[What you are asked to do]: The entries are to be returned exactly, with images left out.

[Material provided]:

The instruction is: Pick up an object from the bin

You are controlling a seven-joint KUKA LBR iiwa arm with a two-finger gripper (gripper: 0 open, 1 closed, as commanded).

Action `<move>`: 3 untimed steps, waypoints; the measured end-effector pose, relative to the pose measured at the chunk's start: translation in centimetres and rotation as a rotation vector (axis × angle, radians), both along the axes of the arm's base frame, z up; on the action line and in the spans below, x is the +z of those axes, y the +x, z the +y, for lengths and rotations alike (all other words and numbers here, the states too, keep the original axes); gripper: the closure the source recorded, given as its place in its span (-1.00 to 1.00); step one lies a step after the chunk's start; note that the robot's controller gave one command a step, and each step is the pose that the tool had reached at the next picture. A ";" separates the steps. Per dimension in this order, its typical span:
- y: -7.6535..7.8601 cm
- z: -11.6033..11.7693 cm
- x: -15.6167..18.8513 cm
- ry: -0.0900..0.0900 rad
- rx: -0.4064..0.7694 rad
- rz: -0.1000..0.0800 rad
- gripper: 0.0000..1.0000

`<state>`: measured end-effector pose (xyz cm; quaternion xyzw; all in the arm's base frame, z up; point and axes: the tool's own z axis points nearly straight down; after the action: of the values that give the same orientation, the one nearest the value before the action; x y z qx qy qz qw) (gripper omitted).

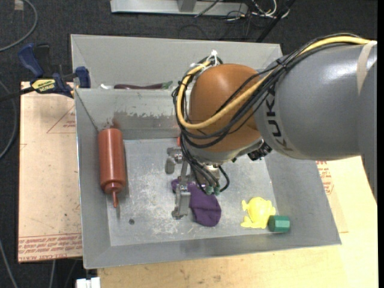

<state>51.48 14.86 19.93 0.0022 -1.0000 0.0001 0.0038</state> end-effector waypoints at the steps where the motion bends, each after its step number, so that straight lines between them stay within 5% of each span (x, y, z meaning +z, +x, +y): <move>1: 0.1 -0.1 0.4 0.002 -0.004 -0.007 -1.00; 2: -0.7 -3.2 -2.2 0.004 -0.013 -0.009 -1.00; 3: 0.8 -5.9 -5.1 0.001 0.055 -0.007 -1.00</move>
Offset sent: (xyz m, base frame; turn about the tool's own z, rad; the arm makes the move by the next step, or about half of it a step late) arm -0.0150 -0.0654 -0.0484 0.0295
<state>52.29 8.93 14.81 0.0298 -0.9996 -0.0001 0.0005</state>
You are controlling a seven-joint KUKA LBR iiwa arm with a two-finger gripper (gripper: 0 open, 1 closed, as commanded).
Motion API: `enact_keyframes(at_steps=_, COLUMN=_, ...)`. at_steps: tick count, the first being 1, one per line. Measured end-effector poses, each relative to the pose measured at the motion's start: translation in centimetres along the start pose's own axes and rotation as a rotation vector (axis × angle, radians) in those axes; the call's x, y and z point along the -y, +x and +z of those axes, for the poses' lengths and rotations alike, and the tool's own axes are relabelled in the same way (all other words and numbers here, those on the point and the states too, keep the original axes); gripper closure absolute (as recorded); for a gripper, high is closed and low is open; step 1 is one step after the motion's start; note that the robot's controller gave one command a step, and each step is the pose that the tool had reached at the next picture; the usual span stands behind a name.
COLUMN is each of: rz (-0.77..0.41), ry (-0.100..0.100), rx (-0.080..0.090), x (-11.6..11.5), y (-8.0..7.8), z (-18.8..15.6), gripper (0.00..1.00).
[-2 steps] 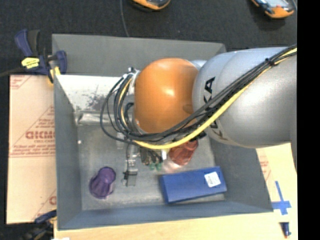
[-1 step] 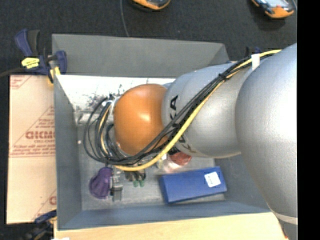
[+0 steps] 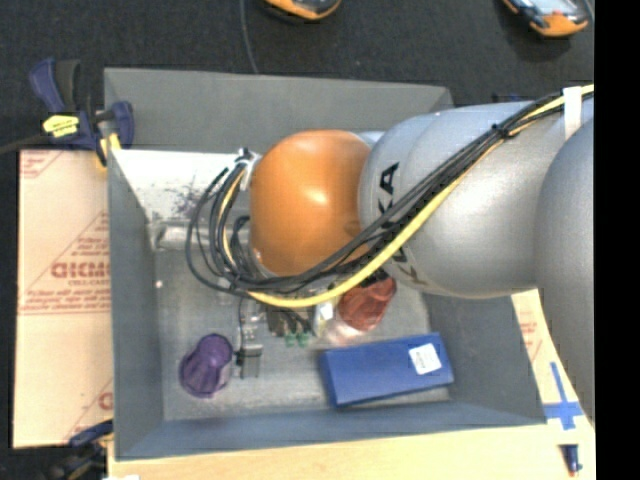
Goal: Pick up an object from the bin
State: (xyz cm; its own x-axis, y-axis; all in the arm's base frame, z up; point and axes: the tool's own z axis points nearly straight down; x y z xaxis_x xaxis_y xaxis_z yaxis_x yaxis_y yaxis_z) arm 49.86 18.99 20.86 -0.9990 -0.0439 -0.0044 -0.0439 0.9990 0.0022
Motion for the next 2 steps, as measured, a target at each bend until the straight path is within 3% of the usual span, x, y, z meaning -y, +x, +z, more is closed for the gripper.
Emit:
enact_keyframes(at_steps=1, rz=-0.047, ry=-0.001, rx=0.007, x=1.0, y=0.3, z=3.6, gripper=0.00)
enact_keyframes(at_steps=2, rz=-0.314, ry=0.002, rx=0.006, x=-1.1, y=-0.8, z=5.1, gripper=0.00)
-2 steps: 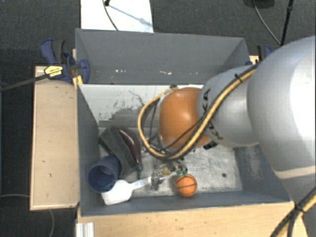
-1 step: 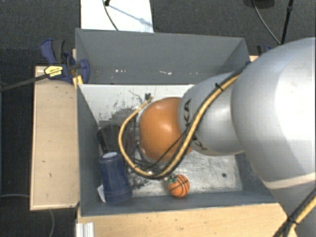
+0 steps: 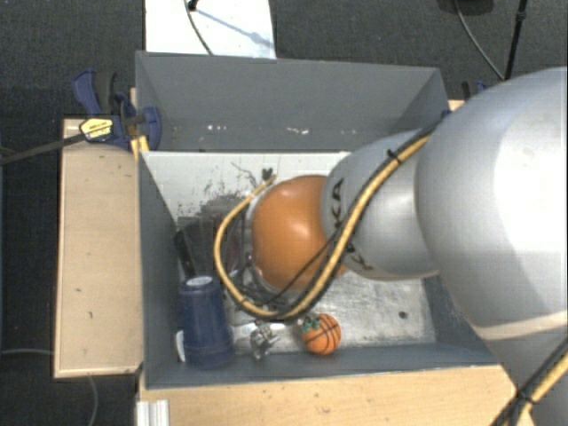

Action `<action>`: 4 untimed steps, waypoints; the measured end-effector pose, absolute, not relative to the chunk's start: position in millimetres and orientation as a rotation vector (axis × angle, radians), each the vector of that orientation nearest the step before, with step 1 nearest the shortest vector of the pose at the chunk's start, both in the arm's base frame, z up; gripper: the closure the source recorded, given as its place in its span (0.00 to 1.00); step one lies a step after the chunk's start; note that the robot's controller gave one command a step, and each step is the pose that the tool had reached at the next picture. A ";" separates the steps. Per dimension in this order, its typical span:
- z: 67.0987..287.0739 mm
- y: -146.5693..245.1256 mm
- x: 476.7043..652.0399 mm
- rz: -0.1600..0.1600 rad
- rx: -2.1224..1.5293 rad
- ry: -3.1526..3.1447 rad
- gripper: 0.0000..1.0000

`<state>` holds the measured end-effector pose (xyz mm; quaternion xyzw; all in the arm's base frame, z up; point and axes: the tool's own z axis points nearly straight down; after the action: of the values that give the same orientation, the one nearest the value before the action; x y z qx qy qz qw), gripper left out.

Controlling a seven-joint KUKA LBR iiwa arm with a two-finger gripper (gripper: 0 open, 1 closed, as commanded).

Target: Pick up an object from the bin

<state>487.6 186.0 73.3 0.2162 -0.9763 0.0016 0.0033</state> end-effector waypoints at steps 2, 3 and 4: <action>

[Written response]:
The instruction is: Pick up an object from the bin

You are controlling a seven-joint KUKA LBR iiwa arm with a two-finger gripper (gripper: 0 open, 1 closed, as commanded).

Action `<move>`: 3 untimed steps, waypoints; the measured end-effector pose, relative to the pose measured at the chunk's start: translation in centimetres and rotation as a rotation vector (axis × angle, radians), both along the axes of the arm's base frame, z up; on the action line and in the spans below, x is the +z of those axes, y the +x, z the +y, for lengths and rotations alike (all other words and numbers here, the states too, keep the original axes); gripper: the closure the source recorded, given as its place in its span (-1.00 to 1.00); step one lies a step after the chunk's start; note that the robot's controller gave one command a step, and each step is the pose that the tool had reached at the next picture. A ";" separates the steps. Per dimension in this order, its typical span:
- y: -7.6535..7.8601 cm
- z: -11.6033..11.7693 cm
- x: -15.6167..18.8513 cm
- ry: -0.0900..0.0900 rad
- rx: -0.4064..0.7694 rad
- rz: -0.1000..0.0800 rad
- gripper: 0.0000..1.0000

`<state>`: measured end-effector pose (xyz cm; quaternion xyzw; all in the arm's base frame, z up; point and axes: the tool's own z axis points nearly straight down; after the action: of the values that give the same orientation, the one nearest the value before the action; x y z qx qy qz qw) (gripper omitted).


<state>51.48 14.86 19.93 0.0022 -1.0000 0.0001 0.0038</state> end-effector waypoints at the steps where the motion bends, each after its step number, so that straight lines between them stay within 5% of each span (x, y, z meaning +z, +x, +y): <move>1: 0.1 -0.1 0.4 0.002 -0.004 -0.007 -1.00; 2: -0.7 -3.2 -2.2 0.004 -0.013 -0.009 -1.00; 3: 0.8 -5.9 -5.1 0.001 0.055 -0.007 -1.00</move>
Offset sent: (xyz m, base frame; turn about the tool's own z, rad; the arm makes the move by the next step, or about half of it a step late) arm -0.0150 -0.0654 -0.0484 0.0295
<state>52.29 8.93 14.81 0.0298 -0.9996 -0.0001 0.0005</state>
You are controlling a seven-joint KUKA LBR iiwa arm with a two-finger gripper (gripper: 0 open, 1 closed, as commanded).
Motion API: `enact_keyframes(at_steps=_, COLUMN=_, ...)`. at_steps: tick count, the first being 1, one per line. Measured end-effector poses, each relative to the pose measured at the motion's start: translation in centimetres along the start pose's own axes and rotation as a rotation vector (axis × angle, radians) in those axes; the call's x, y and z point along the -y, +x and +z of those axes, for the poses' lengths and rotations alike, and the tool's own axes are relabelled in the same way (all other words and numbers here, those on the point and the states too, keep the original axes); gripper closure absolute (as recorded); for a gripper, high is closed and low is open; step 1 is one step after the motion's start; note that the robot's controller gave one command a step, and each step is the pose that the tool had reached at the next picture; the usual span stands behind a name.
COLUMN is each of: rz (-0.77..0.41), ry (-0.100..0.100), rx (-0.080..0.090), x (-11.6..11.5), y (-8.0..7.8), z (-18.8..15.6), gripper (0.00..1.00).
[-2 steps] 
[-1 step] 
[+0 steps] 
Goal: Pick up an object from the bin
State: (xyz cm; its own x-axis, y-axis; all in the arm's base frame, z up; point and axes: the tool's own z axis points nearly straight down; x y z xaxis_x xaxis_y xaxis_z yaxis_x yaxis_y yaxis_z) arm 49.86 18.99 20.86 -0.9990 -0.0439 -0.0044 -0.0439 0.9990 0.0022
Motion for the next 2 steps, as measured, a target at each bend until the straight path is within 3% of the usual span, x, y, z meaning -y, +x, +z, more is closed for the gripper.
Emit:
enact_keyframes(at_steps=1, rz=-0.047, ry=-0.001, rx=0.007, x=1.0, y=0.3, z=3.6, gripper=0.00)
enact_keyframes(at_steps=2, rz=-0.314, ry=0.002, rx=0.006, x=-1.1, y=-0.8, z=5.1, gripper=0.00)
-2 steps: 
-1 step: 
+0 steps: 

Action `<action>`: 4 untimed steps, waypoints; the measured end-effector pose, absolute, not relative to the chunk's start: position in millimetres and orientation as a rotation vector (axis × angle, radians), each the vector of that orientation nearest the step before, with step 1 nearest the shortest vector of the pose at the chunk's start, both in the arm's base frame, z up; gripper: the closure the source recorded, given as its place in its span (0.00 to 1.00); step one lies a step after the chunk's start; note that the robot's controller gave one command a step, and each step is the pose that the tool had reached at the next picture. A ";" separates the steps. Per dimension in this order, its typical span:
- z: 67.0987..287.0739 mm
- y: -146.5693..245.1256 mm
- x: 476.7043..652.0399 mm
- rz: -0.1600..0.1600 rad
- rx: -2.1224..1.5293 rad
- ry: -3.1526..3.1447 rad
- gripper: 0.0000..1.0000

`<state>` holds the measured end-effector pose (xyz mm; quaternion xyzw; all in the arm's base frame, z up; point and axes: the tool's own z axis points nearly straight down; after the action: of the values that give the same orientation, the one nearest the value before the action; x y z qx qy qz qw), gripper left out.

Controlling a seven-joint KUKA LBR iiwa arm with a two-finger gripper (gripper: 0 open, 1 closed, as commanded).

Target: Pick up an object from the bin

<state>487.6 186.0 73.3 0.2162 -0.9763 0.0016 0.0033</state> end-effector waypoints at steps 2, 3 and 4: <action>

No more work is required for the exercise.